What I do remember — what has stuck in my mind all these years — is something that set his ability apart from all the rest — his disability. As he lost the ability to write algebraic equations (or anything else), he had to find a way to solve problems. So, he developed new ways of solving problems geometrically, in his head.

As I solve problems, build organizations, care for a family, and redefine new ideas that people bring to me as promising opportunities, it strikes me how much of success — being set apart from all the rest — is in the approach. When we look at or go about something from a completely different position and define a different goal that no one is addressing, we can create what I’d call success-by-design.

The classic example, of course, is the iPod. When it first came out, it was lampooned as technologically inferior to the other MP3 players of the day. But it became a huge success. Why?

Because technology wasn’t the point. The device wasn’t created to compete technologically. It was created to solve problems of the users – to organize a big collection, find the piece of music you want right now, and to easily add a piece of music to the collection. Users loved it because it solved problems.  And because a system for managing and purchasing was built along with the device, that system provided “stickiness” that kept users loyal and customer relationships growing.

I believe the real lesson for us non-designers to learn from the iPod and non-physicists to learn from Steven Hawking is not Chaos, but Fusion — the melding of disparate ideas, methods, needs, tools, industries, and more, to create breakthrough value. Prof. Hawking fused a need (physics problem-solving) and a method (geometry) in a new way, and created ground-breaking theories as a result. The iPod fused a need (organization) and tools (component technologies) in a new way, and dominated an industry as a result.

How can we do the same? What are the thinking processes of world-class fusers?

One way to begin is with Design Thinking — bringing the designer’s sensibilities and techniques to issues outside the field of design — to business, government, social enterprise, and beyond. That in itself is a fusion of the disparate, i.e. methods from one field (design) to needs in another (business, for example).

Top designers of products, services, buildings, etc. do something businesses and technologists sometimes forget — to begin with the user. Taking a human-centred approach, as above with the iPod, designers at IDEO flew beyond their original mandate (creating a nifty-looking money clip) to create something of substantial use to 12 million banking customers (Bank of America’s Keep the Change program), facilitating $3.1billion of savings along the way.

That’s why Design Thinking starts with defining (or redefining) the challenge at hand. After all, it’s a lot easier to get the right answer if you ask the right question.  In fact, it’s particularly useful for “wicked problems” (no, I didn’t make up that term), in which both the problem and the solution are unknown.

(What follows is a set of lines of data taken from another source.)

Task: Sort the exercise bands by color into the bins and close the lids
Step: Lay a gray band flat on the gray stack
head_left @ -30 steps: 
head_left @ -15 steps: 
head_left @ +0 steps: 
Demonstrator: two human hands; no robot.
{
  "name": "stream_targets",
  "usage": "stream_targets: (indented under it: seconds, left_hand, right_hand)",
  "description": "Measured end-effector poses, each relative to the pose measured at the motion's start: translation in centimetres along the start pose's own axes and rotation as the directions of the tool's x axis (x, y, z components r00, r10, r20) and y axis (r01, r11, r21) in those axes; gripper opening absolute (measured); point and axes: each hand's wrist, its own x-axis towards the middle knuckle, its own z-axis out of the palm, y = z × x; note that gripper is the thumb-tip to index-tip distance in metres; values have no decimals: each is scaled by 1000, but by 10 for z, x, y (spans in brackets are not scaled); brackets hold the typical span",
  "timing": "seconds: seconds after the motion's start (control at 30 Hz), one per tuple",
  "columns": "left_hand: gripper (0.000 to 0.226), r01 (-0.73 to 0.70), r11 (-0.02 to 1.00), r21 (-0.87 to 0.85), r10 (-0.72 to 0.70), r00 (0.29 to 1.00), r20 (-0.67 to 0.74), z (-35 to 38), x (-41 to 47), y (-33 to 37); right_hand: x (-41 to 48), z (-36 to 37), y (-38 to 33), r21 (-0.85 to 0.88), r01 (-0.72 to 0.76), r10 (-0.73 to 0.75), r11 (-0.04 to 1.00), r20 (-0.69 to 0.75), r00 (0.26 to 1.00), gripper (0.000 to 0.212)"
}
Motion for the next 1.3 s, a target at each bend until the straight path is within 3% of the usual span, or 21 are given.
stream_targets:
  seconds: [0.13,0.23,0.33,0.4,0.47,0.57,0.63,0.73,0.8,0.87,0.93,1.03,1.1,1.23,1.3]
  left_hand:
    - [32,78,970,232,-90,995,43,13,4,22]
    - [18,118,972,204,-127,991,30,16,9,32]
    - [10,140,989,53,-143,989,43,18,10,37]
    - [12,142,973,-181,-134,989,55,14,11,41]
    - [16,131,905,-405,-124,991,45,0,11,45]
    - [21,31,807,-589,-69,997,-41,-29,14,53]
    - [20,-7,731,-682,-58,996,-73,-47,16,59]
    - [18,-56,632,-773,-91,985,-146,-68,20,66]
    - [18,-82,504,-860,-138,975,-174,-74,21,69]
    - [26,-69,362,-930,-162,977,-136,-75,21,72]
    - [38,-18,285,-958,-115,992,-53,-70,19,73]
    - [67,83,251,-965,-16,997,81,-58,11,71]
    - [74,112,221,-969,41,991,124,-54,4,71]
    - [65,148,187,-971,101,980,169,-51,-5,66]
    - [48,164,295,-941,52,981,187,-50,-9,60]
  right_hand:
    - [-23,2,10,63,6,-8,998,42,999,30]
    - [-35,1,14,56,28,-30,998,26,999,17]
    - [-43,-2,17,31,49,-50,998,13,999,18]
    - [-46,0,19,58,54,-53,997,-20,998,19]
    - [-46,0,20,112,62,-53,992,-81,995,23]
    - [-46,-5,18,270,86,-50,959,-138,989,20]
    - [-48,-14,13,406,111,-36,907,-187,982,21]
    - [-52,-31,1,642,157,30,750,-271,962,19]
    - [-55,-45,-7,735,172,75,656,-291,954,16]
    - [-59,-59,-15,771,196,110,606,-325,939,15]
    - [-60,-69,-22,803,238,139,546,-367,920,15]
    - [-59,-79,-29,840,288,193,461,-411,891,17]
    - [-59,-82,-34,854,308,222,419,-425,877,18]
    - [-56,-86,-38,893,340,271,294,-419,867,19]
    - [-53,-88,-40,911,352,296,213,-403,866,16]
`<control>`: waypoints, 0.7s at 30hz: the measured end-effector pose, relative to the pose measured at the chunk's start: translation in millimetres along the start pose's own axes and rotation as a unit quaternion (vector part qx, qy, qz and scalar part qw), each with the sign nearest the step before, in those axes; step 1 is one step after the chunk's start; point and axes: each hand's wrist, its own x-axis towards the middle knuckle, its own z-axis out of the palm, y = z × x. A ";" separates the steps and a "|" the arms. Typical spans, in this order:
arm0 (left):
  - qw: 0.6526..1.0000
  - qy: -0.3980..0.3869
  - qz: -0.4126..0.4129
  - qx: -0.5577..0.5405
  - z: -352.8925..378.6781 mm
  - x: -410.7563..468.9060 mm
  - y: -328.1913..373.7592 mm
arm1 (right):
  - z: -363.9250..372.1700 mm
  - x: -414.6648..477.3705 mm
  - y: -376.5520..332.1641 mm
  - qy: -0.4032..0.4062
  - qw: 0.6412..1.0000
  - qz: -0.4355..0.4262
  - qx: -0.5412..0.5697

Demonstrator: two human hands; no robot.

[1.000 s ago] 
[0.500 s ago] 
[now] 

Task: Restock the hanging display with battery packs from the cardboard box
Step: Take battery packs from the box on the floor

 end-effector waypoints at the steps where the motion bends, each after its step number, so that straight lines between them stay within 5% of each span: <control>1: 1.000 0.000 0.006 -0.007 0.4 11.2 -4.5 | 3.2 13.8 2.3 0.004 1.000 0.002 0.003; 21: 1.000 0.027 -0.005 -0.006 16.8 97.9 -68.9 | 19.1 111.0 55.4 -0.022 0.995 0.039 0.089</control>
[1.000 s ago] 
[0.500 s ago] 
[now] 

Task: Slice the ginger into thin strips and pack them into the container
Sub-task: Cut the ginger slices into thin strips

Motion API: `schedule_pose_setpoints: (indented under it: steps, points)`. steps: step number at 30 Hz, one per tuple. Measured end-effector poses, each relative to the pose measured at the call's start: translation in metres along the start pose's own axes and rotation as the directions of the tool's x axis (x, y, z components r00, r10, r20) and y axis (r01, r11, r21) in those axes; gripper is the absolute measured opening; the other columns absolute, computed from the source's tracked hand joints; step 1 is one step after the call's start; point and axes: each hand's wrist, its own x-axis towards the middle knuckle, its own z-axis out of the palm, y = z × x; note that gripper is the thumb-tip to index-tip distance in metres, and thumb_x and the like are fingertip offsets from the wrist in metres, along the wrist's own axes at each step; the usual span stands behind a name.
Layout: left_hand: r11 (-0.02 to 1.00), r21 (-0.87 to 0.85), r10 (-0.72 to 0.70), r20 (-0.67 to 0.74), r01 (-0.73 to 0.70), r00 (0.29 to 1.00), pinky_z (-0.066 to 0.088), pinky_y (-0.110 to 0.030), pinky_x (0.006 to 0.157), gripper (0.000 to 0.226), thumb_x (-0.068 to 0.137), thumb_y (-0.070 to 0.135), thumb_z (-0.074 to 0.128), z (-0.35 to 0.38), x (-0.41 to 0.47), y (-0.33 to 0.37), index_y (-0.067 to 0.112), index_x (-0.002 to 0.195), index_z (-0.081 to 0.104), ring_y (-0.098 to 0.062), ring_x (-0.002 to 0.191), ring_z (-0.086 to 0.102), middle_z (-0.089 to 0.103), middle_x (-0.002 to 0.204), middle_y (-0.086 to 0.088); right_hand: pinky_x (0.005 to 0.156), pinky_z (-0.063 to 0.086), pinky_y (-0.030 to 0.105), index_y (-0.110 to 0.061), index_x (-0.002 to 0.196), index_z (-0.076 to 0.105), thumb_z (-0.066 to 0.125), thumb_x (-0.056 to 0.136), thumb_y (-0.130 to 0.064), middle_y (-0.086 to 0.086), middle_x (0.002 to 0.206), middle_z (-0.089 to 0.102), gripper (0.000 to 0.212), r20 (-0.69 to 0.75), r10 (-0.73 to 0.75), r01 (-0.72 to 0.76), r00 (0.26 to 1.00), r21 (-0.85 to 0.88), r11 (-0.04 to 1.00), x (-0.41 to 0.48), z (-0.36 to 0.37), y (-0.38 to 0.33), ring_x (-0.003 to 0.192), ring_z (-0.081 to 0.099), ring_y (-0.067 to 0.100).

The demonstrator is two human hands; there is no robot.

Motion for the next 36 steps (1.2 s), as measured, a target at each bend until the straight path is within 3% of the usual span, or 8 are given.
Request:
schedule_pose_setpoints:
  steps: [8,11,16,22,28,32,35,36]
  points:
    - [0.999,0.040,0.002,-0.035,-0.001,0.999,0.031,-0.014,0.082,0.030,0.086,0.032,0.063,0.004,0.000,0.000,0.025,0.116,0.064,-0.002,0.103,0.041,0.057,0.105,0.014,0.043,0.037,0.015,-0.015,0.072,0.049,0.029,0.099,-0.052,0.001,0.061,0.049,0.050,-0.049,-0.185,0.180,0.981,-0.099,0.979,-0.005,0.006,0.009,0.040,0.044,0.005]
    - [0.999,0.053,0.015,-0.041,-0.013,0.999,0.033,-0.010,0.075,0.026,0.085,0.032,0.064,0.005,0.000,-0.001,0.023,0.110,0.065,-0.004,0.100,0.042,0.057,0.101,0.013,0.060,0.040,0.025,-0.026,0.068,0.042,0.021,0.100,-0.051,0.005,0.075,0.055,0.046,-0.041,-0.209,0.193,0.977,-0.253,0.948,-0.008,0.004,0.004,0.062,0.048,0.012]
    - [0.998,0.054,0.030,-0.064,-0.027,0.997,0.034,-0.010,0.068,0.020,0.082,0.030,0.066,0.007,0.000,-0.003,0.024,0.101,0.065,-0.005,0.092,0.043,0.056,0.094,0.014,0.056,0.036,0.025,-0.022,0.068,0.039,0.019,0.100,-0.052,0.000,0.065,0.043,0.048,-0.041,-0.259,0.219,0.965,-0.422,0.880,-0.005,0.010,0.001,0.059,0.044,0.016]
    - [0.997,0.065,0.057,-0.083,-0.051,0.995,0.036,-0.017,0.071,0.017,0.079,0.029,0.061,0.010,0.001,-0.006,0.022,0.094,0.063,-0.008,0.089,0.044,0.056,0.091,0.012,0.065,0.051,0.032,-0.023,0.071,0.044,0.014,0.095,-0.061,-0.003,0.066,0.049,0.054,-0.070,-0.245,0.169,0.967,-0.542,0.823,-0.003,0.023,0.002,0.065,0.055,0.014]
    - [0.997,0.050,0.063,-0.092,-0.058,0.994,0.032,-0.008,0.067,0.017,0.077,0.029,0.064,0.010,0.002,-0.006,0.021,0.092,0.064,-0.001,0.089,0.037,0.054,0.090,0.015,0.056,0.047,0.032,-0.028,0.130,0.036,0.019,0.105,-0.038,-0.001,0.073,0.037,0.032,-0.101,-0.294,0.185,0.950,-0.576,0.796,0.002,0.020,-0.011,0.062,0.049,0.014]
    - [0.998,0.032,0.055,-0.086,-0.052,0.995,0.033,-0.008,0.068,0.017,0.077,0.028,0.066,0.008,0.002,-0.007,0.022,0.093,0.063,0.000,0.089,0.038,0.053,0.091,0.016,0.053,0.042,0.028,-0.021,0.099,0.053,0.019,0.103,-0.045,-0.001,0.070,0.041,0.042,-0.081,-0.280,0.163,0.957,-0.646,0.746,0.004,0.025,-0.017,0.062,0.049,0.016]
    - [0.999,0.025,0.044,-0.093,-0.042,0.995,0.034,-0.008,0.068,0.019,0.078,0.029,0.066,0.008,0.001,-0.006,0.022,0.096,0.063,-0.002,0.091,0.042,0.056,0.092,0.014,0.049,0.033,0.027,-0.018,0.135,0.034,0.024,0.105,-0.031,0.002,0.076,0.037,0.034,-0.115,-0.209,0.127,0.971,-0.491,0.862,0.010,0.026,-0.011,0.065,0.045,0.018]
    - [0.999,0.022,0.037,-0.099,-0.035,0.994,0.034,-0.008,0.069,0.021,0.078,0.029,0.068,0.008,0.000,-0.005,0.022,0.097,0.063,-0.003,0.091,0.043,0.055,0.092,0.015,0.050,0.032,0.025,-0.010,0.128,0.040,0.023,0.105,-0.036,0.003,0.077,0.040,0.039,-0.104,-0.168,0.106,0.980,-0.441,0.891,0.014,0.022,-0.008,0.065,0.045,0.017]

That’s also why Design Thinking is built on observing people — not just asking them what they want, but seeing what they do and don’t do, observing needs or desires they may not know they have, envisioning possibilities they can’t imagine if they don’t know the technological capabilities.

And that’s why we’re researching and teaching at i2i, the Innovation & Insights Center at SP Jain School of Global Management. The world is full of needs that haven’t been addressed and solutions that aren’t working, alongside new technologies and tools for addressing them. It’s an exciting time to be alive and to create. So, we’re learning & developing Fusion, teaching Design Thinking, and helping our participants apply design methods to real-world problems in business & beyond.

Perhaps in a world that seems full of chaos, the way forward is fusion and crafting successes-by-design with Design Thinking.